You could pick up pretty much any Jackbox Party Pack and be sure of a good time—10 just happens to be the most recent, released in late 2023.

Each pack contains five different games, which can be played by up to eight local players, all from the minds of the weird people behind You Don’t Know Jack. And if you’re worried that you couldn’t possibly find that many controllers, the good news is everyone can play on their own phone, all via just one copy of the game.

This makes the Jackbox games a perfect solution for a packed house of relatives, letting you compete in increasingly silly games. Of all the packs, 2017’s Jackbox Party Pack 3 tends to be the highest rated, but none is a dud.

As Dusk Falls

Xbox

Xbox, PlayStation, PC

Aimed at older players (16 and up, really), As Dusk Falls is a co-op game for when the kids have gone to bed. It’s an interactive movie, but…you know, good. Made just last year, what makes this Xbox-published game so interesting is that key decisions can be made by consensus.

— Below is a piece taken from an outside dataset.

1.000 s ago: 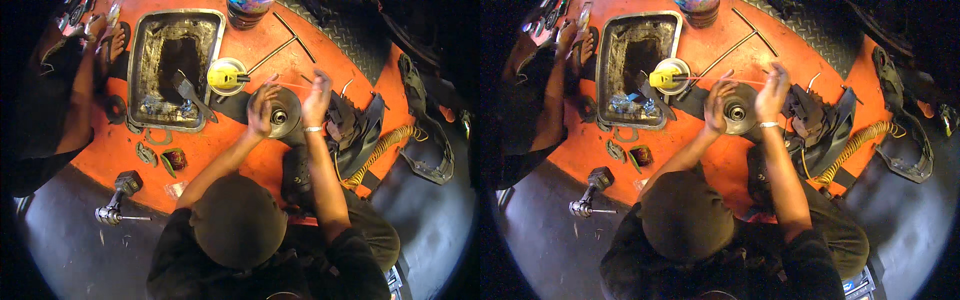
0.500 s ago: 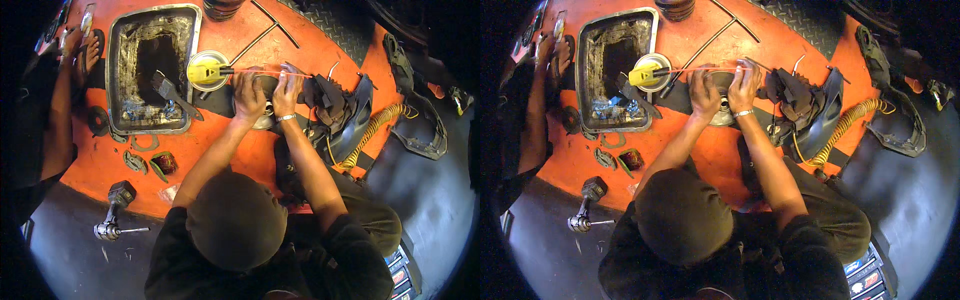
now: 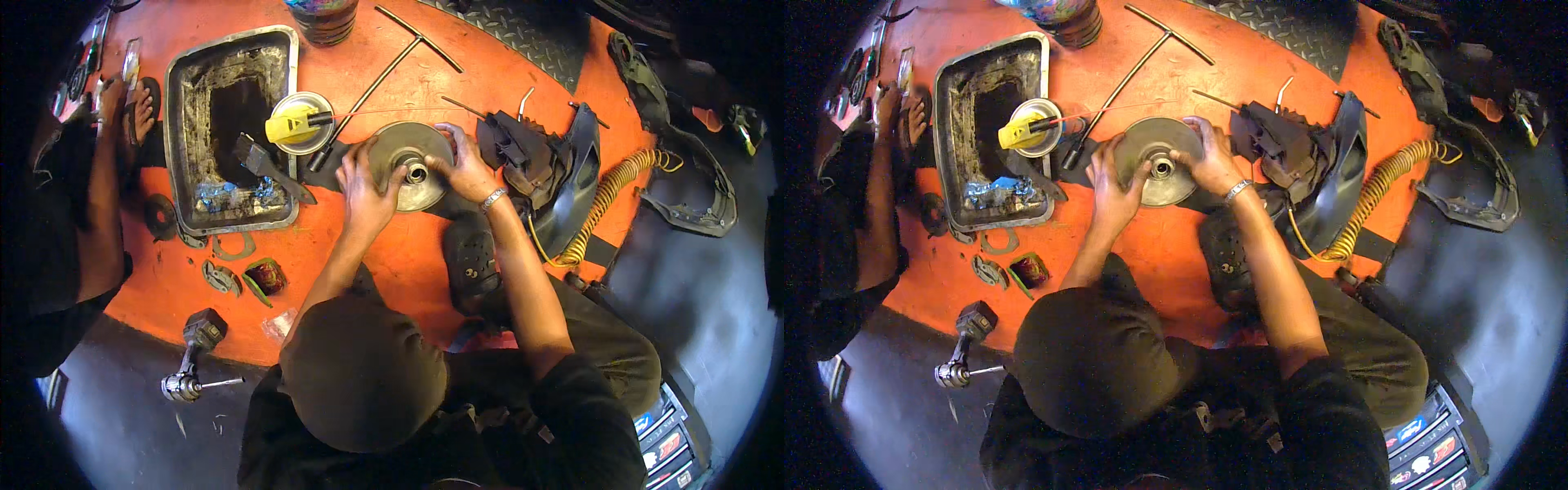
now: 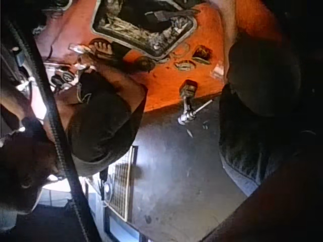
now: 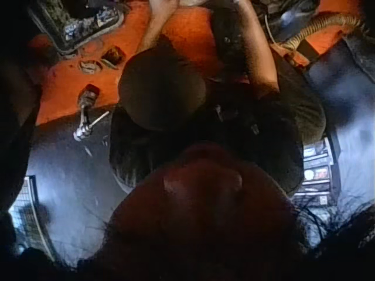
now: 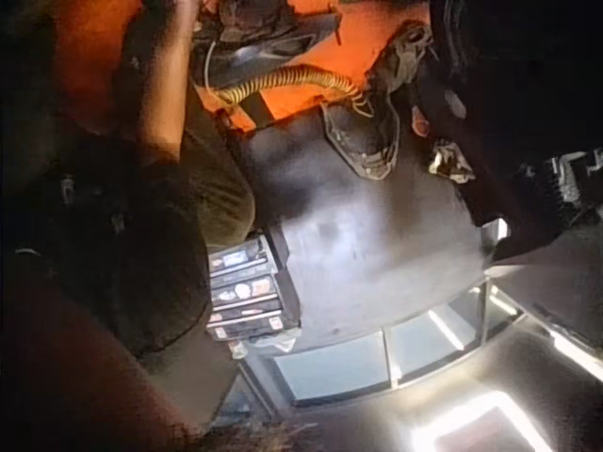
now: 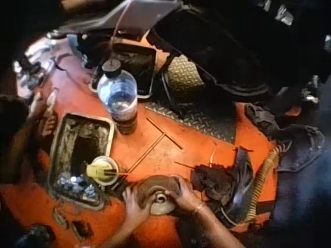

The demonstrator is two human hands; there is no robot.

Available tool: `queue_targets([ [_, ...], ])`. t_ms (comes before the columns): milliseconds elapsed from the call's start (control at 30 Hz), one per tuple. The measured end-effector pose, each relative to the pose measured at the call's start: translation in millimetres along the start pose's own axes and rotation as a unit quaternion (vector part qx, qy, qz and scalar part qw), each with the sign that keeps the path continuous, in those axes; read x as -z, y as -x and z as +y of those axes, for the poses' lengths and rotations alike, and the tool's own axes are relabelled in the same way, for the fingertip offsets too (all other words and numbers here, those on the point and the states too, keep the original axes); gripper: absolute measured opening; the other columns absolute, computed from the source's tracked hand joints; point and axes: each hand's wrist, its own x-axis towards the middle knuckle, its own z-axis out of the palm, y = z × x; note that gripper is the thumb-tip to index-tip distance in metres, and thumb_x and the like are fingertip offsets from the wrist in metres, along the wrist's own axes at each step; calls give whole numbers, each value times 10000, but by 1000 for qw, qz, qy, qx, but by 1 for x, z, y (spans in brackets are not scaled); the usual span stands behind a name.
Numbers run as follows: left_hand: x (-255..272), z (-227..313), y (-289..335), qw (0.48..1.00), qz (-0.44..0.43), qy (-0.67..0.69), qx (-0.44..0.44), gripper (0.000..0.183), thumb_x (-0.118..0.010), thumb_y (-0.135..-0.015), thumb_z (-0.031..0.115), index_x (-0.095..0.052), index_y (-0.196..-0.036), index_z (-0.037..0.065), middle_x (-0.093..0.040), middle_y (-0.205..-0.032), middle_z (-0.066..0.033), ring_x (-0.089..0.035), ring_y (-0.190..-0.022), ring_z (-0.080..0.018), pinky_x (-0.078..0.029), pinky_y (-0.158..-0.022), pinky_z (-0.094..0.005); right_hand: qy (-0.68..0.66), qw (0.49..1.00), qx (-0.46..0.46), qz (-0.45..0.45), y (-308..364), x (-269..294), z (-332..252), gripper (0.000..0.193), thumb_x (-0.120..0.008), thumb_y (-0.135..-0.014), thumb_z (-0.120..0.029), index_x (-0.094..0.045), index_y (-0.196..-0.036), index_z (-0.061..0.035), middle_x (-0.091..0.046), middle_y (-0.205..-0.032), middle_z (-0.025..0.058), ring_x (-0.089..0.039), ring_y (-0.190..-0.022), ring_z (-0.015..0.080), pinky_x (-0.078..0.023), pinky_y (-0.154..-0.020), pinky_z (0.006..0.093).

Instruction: The person cleans and reassembles motorcycle clutch components by hand. They wipe internal metal parts with a cloth, apply liquid from a bottle, and brush a component over a tray of fluid.

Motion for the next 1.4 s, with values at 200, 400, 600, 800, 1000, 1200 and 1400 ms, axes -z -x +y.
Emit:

Set across a span of time, starting in the 1980s and ending in the early 2010s, this is a tale of the effects of a burglary gone wrong on two families, and its extensive aftermath. It’s all high-action and emotional intrigue. Even more intriguing, when it comes to making pivotal choices, everyone in the room with a smartphone can volunteer their opinion of what to do, with the majority ruling, the rest living with the consequences.

Moving Out 2

Team17

PC, Switch, PlayStation, Xbox

There’s no worse call you can receive than being asked if you can help someone move out, so it might seem a risky suggestion of something to simulate with friends. But it’s worth a try with Moving Out 2.

Very Overcooked-adjacent, this teamwork game of trying to get all the furniture out of a house as quickly as possible is made chaotic with gingerbread buildings, trains driven by fish, and attempting to lug furniture while jumping between clouds.

Up to four people can play together, with the more involved, the greater the chaos. Which would make for a perfect moment to ask your distracted friends and relatives if they are free next weekend to help you move.